Initial situation, problem to solve and motivation to carry out the R&D project – Connected autonomous vehicles are able to exchange sensor information (radar, optical, etc.), kinematic information and maneuver information to achieve cooperative joint decisions in difficult traffic situation forming an internet-of-things (IoT). This cooperation helps to improve traffic safety and approach the goal of zero accidents. Highly-reliable and low-latency 5G wireless vehicle-to-infrastructure (V2I) communication link shall enable the cooperation in a controlled manner connecting vehicles to a mobile-edge cloud computing center at the base-station location. V2I communication channels have challenging properties, they are strongly time-variant and exhibit non-stationary fading statistics due to the high mobility of vehicles. Hence, the design of a highly-reliable and low-latency wireless V2I communication link is a challenging task and new solutions are urgently needed.
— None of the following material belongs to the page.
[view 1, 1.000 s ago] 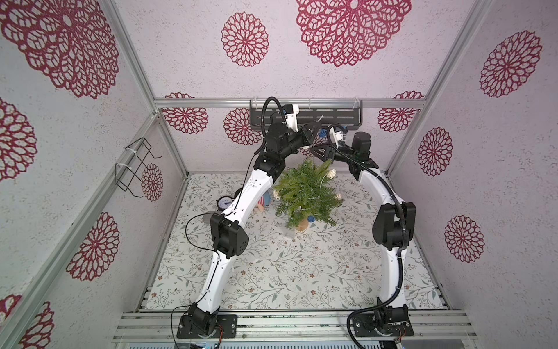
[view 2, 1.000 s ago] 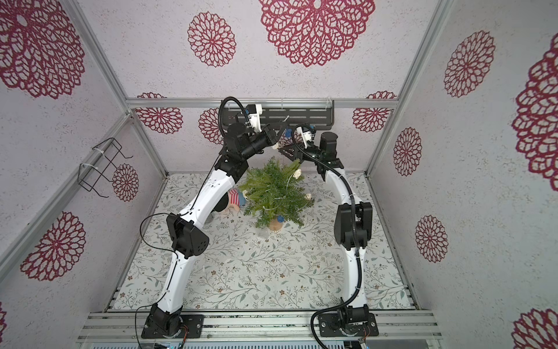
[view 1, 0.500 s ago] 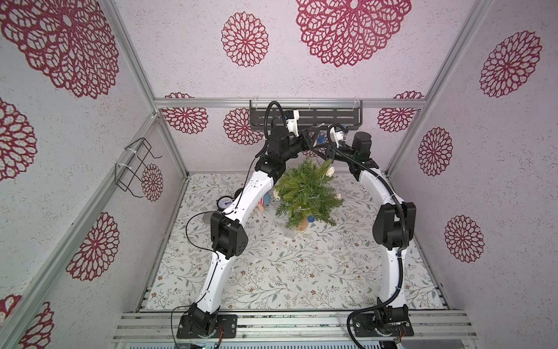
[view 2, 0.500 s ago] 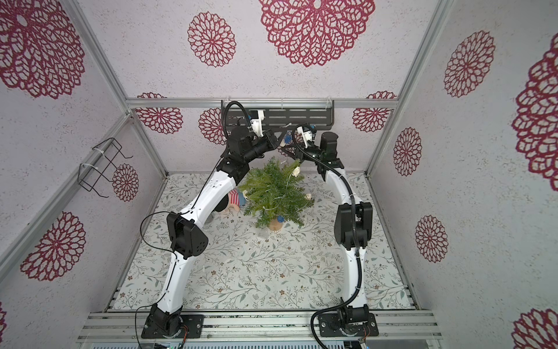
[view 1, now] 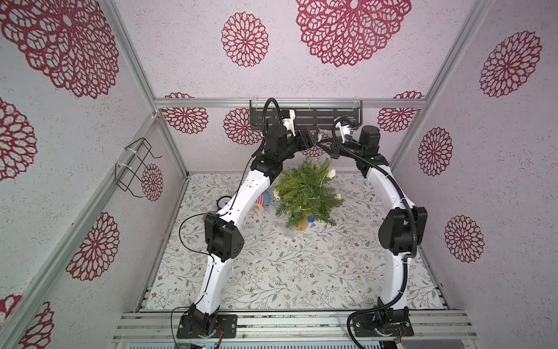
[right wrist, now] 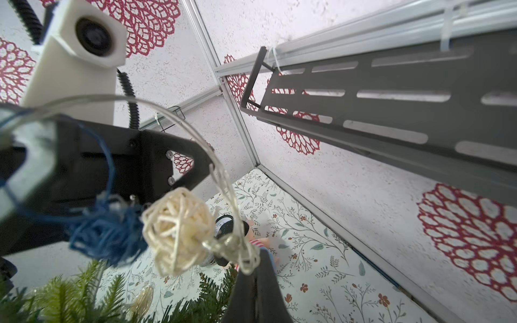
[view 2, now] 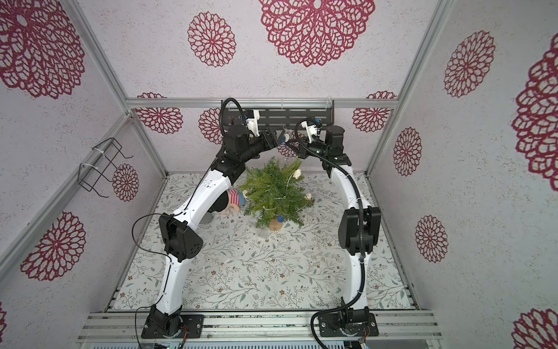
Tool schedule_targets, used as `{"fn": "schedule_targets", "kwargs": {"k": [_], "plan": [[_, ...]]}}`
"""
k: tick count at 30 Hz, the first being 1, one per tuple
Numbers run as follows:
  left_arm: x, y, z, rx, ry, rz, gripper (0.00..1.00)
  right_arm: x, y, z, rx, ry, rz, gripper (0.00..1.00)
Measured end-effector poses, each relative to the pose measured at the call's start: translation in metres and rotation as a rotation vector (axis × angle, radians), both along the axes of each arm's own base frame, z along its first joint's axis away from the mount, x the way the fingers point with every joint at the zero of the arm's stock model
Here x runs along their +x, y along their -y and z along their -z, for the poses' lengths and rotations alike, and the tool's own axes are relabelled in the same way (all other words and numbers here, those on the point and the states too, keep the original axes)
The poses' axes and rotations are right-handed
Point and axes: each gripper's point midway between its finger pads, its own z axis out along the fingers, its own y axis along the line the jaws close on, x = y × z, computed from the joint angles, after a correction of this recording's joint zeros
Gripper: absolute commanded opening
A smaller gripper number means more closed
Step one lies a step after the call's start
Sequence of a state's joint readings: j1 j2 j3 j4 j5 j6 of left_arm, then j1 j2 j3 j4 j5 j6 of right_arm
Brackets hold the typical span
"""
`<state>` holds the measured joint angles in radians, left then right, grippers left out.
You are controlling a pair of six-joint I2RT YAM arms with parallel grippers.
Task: Remove string lights from the small christmas tree
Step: Remove the light string from the Christmas tree.
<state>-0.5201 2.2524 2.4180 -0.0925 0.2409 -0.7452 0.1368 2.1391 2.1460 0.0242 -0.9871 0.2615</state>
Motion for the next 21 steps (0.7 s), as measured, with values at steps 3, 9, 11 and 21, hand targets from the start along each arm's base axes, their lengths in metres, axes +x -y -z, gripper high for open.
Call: {"fn": "schedule_targets", "kwargs": {"k": [3,9,11,21], "plan": [[-0.010,-0.011,-0.019,0.002,0.028,-0.017,0.80,-0.003,0.003,-0.007,-0.011,0.010,0.022,0.00],[-0.032,-0.031,-0.046,0.030,0.068,-0.038,0.90,0.002,0.009,-0.004,-0.038,-0.003,0.079,0.00],[-0.039,-0.038,-0.046,0.052,0.062,-0.049,0.91,0.005,0.011,0.001,-0.048,-0.020,0.103,0.00],[-0.075,-0.079,-0.023,0.177,-0.006,-0.132,0.92,0.015,0.023,0.013,-0.080,-0.080,0.204,0.00]]}}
Goals and level of innovation compared to the state-of-the-art – In MARCONI we will use the basic concept of massive multiple-input multiple-output (MIMO) systems where the base station is equipped with 30...100 antenna elements while the mobile station uses a single antenna. With this setup, it is possible to focus the transmit energy of the base station by coherent superposition at the location of the mobile station. Due to the sphere hardening effect in massive MIMO systems, the fading process can be practically removed enabling a constant transmission quality from the base station to the mobile station. In MARCONI, we will explore algorithms to enable these properties for the first time for highly time-variant and non-stationary V2I scenarios in both time-division duplex (TDD) and frequency division duplex (FDD) systems. To avoid shadowing we will devise algorithms for distributed massive MIMO antennas and implement the transceiver algorithms on a real-time software-defined radio testbed.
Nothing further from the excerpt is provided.